*TASK PROMPT*
Your copy of the listing must be exact and must hold no images.

*DATA PROVIDED*

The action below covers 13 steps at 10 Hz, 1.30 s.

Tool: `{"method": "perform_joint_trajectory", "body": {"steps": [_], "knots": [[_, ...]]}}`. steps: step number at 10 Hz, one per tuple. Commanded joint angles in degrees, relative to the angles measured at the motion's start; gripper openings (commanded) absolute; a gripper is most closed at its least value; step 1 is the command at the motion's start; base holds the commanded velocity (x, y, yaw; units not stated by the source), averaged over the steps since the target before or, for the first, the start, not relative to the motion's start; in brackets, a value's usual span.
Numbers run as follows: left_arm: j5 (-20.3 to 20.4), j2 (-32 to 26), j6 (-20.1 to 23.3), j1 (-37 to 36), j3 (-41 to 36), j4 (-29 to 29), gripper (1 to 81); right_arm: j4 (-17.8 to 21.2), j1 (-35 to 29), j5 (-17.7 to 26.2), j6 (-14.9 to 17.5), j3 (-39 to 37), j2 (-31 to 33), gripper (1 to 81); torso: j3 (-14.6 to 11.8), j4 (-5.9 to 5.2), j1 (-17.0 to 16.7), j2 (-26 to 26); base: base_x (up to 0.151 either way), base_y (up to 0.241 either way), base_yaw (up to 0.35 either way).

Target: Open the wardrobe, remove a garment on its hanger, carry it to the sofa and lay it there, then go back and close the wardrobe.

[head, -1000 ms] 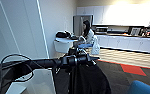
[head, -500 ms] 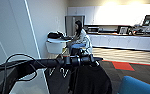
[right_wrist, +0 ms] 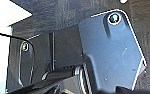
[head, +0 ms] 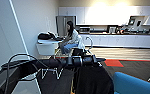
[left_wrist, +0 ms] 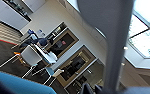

*RESPONSE AREA*
The action below covers 13 steps at 10 Hz, 1.30 s.

Tool: `{"method": "perform_joint_trajectory", "body": {"steps": [_], "knots": [[_, ...]]}}`. steps: step number at 10 Hz, one per tuple. Commanded joint angles in degrees, relative to the angles measured at the motion's start; gripper openings (commanded) absolute; a gripper is most closed at its least value; step 1 is the command at the motion's start; base holds the commanded velocity (x, y, yaw; units not stated by the source), averaged over the steps since the target before or, for the first, the start, not relative to the motion's start; in brackets, a value's usual span.
Numbers run as follows: left_arm: j5 (-20.3 to 20.4), j2 (-32 to 26), j6 (-20.1 to 23.3), j1 (-37 to 36), j3 (-41 to 36), j4 (-29 to 29), gripper (1 to 81); right_arm: j4 (-17.8 to 21.2), j1 (-35 to 29), j5 (-17.7 to 26.2), j6 (-14.9 to 17.5), j3 (-39 to 37), j2 (-31 to 33), gripper (1 to 81); torso: j3 (-14.6 to 11.8), j4 (-5.9 to 5.2), j1 (-17.0 to 16.7), j2 (-26 to 26); base: base_x (up to 0.151 either way), base_y (up to 0.241 either way), base_yaw (up to 0.35 either way).

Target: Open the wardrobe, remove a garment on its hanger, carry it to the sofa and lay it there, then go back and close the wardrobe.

[head, -1000 ms] 
[head, -500 ms] 
[right_wrist, +0 ms] 
[head, +0 ms] 
[left_wrist, +0 ms] 

The answer requires nothing further.